His gang clustered around me, hemming me in. “She got those awful-looking legs. Man, people go there, they don’t come out. The hospital’s a place to go to die.”
Then a girl’s voice pops out of the bunch. “Shut your mouth, Joe. That ain’t no way to talk—you’re scaring him. It ain’t that bad.” A fat girl with a shiny face steps in front of Joe and blares at him. “Back off! I’m talking to him now!” She was right in Joe’s face, and she knew how to give orders. She’d be great in the military. Then she turns and beams at me. “I got a grandma like that, but she dead now. We’re sure sorry about that little old lady friend of yours. Maybe she’ll come out alive, and if you ain’t around here to take her home, we’ll see she gets back all right.” I nod repeatedly as I back through the group and try to keep my quivering under control, but near Amsterdam Avenue I run like a crazed cheetah. I never knew what happened to the milk. A week or so later Mrs. Sullivan showed up around the block.
MADAME SEDA
Within a year of our move from Staten Island, the Boss found a ballet school on 181st Street. She came to get me. It was Saturday, and I was seven, ferociously playing stoop ball with my gang. “Jacques, I am taking your sister to her ballet class. You are to come with me.” Madeleine was clutching her ballet bag, smirking.
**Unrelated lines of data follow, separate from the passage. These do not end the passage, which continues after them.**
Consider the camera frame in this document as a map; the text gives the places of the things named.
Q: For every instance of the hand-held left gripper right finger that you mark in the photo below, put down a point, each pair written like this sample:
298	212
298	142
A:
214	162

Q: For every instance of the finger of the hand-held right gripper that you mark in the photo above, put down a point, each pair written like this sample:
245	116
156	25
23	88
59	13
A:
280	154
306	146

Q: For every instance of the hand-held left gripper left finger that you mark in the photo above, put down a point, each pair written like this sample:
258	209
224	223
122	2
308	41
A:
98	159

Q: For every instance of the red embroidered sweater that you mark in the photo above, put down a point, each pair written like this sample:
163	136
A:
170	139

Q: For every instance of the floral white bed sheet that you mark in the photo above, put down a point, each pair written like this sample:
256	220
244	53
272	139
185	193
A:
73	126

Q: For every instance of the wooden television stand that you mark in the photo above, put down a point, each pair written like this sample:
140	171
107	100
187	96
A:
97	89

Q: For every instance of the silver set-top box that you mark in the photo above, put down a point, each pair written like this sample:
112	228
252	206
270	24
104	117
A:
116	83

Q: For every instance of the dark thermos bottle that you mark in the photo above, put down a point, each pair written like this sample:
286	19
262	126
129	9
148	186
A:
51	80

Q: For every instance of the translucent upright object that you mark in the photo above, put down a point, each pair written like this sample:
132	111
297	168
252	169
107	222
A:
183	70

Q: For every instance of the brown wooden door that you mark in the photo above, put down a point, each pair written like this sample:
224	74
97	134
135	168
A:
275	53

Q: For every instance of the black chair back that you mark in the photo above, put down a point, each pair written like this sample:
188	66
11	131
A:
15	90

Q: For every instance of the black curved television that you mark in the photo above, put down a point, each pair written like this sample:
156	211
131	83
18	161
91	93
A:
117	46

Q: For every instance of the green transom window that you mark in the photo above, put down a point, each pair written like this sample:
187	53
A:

“Ah, Boss, do I have to go?”
“Of course, and you will love it.” Determined, she grabbed my hand and, clutching Madeleine, led us to Madame Seda’s Dance Academy. It was close to a half-hour walk.
I protested, “Boss, I want to play with the fellas. I don’t want to sit around watching her stupid ballet class.”
“Oh, Jacques, you don’t know what you’re talking about. Ballet is wonderful. It’s magical and very hard to do. Great men in ballet can jump way up high in the air.”
“How high?”
Her finger stabbed at a nearby fire escape twelve feet over our heads. “Oh, they can jump so high, they could reach that.” In her mind, a dancer leaped in the air and finger-touched the bottom of the fire escape. I looked up, effortlessly leaped the twelve feet, and landed on top of the fire escape!
“And when they jump, they seem to float, and when they land on the ground again, there’s no noise.”
Five ragamuffin boys—predators—close in on the last holdout, arms waving like antennae, feet drumming, an orchestra of ants converging on their victim. Squeals and pants, raucous orders: “You get him on this side! I’ll get him from over here.” In a second, he’d be pinned to the curb. Suddenly, he leaps, floating in slow motion over their upraised heads. He looks down, waves to them, and lands lightly on the other side of the street. Mouths drop open in amazement.
“Safe!” he yelps with a triumphant laugh.